Setting up a succession of outcomes rather than one big end goal [build an object that can fly, rather than build an aeroplane] is also an effective way to encourage innovation, says Dyson. “They are more likely to encourage creativity and learning,” he says.
Inducement prizes, which are little-used by public-sector funders, but are more common among philanthropists. These are another way to bring out new ideas from contestants who might not normally seek government funding, nor have the resources to prepare bids. In addition, prizes can work as an inexpensive funding tool.

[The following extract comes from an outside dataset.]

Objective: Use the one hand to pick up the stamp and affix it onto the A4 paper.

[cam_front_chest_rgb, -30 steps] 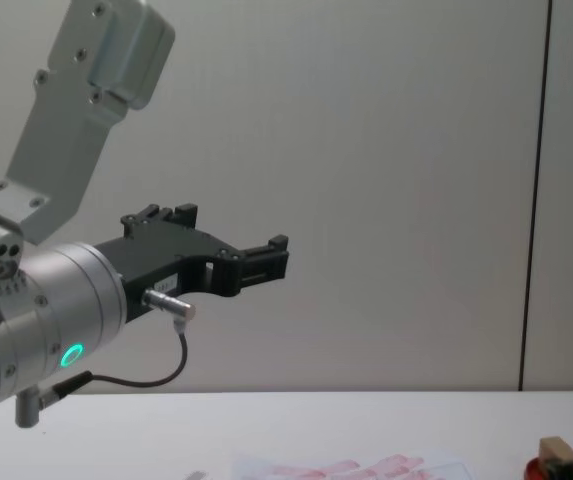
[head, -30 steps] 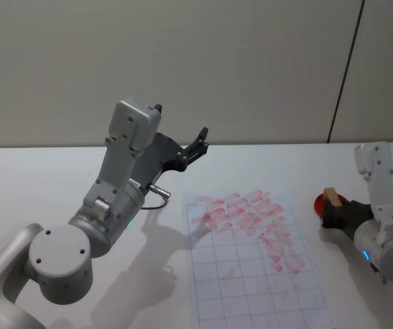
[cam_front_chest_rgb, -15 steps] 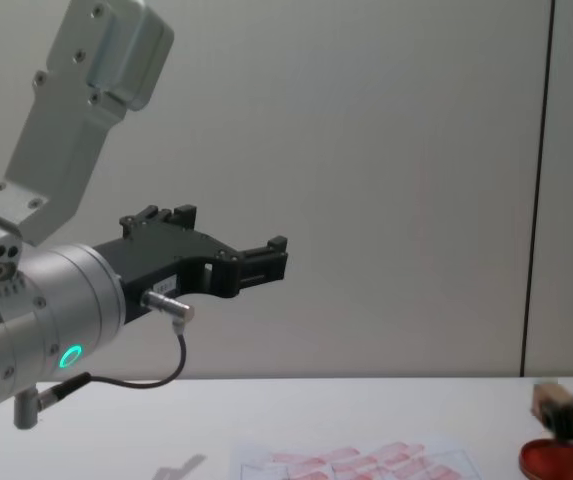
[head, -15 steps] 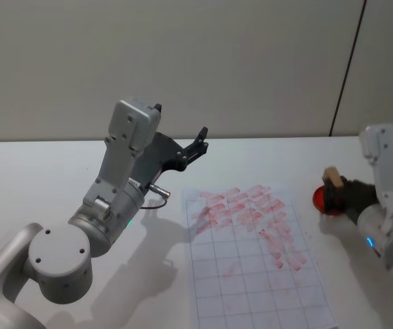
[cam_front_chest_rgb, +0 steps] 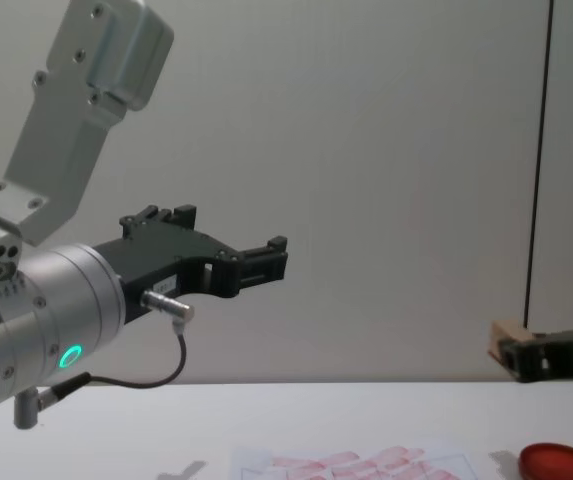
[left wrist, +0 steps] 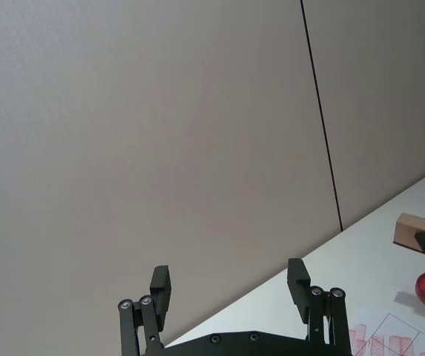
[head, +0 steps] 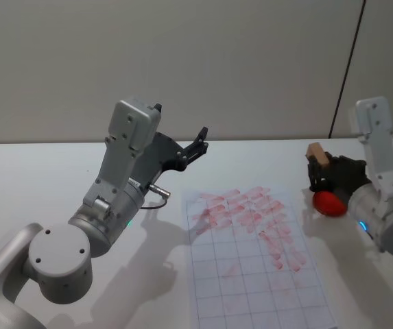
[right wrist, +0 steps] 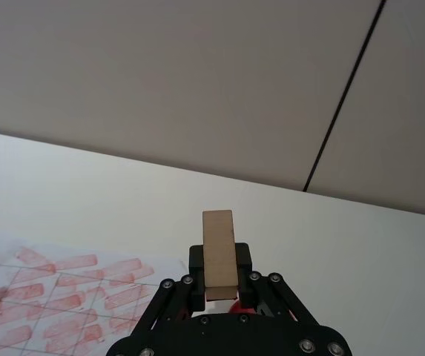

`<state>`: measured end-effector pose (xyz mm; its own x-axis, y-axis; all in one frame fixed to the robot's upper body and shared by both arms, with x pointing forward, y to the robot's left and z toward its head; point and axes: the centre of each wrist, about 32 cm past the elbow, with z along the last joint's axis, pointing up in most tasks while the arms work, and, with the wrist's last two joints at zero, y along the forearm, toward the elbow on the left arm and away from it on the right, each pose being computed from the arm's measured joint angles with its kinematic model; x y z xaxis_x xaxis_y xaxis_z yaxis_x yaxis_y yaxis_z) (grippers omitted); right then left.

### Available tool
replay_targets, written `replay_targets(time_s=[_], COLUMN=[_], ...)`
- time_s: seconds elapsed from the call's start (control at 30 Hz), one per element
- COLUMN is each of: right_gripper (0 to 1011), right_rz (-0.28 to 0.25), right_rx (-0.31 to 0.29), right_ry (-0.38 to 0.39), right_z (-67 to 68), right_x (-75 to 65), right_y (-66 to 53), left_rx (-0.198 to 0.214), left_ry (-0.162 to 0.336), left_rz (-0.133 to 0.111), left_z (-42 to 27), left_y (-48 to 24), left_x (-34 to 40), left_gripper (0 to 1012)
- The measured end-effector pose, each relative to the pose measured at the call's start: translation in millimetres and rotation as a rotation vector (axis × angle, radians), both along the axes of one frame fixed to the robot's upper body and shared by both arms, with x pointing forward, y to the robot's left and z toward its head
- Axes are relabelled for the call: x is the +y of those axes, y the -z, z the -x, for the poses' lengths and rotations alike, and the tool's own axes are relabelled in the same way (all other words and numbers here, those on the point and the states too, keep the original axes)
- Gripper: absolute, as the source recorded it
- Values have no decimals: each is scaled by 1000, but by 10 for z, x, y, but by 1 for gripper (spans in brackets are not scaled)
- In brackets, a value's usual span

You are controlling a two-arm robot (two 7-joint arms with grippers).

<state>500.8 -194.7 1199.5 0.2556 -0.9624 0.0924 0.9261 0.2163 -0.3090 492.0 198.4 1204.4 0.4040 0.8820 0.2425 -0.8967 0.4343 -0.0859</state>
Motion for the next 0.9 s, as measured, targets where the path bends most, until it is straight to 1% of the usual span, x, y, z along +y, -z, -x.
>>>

In 2014, Jeff Hardy, now senior research fellow at the Grantham Institute at Imperial College London, was a judge for Nesta’s £100,000 Dynamic Demand challenge for innovation in managing energy demand. Because the energy industry is so complex and heavily regulated, it is usually subject to incremental and very safe innovation, says Hardy, but the prize was a swift, cost-effective way to identify and drive new ideas.
The prevailing alternative is for companies to put costly proposals with a solid business case to the UK’s national innovation agency, Innovate UK. “This means you can’t have a great risk of failure,” says Hardy. “Whereas with these sorts of [prize] challenges, you can try out more wacky and uncertain ideas and fail fast.”
The prize was won by Exergy Devices, a company based in Cheltenham, England, for its product Hestia, a cost-saving energy-efficient smart home controller.
Prizes can also draw significant added investment to the target problem. The XPRIZE Foundation, a non-profit organization based in Culver City, California, designs public competitions to drive the development of technology in the US.
In 2004, its Ansari X PRIZE, a US$10 million winner-takes-all final product prize for building and launching a spacecraft, attracted 26 entrants and more than $100 million combined investment by competing teams.
Prizes can be combined with grants. For example, a minimal grant or contractor salary may be paid to scientists to carry out research that they could not otherwise afford upfront, with the prospect of a prize to incentivize high performance. Alternatively, a funding pot may rise incrementally for different competitors as they qualify through different stages of a research programme.
Seed grants are another option for trialling new ideas, with the added advantage of speed. The grant body issues small grants on minimal assessment criteria for delivery within a few months. Only a small fraction of the most promising seeds are followed up with further larger-scale investments.
Private sector co-financing can also be used to share the risk and rewards between public and private sector grant-givers. “If the private sector is prepared to provide some of the funding, it gives the public sector participants more confidence in the project,” says Lewis.
For a private company, government funding involvement provides a reciprocal level of comfort as to risk, as well as a discount on their R&D spending.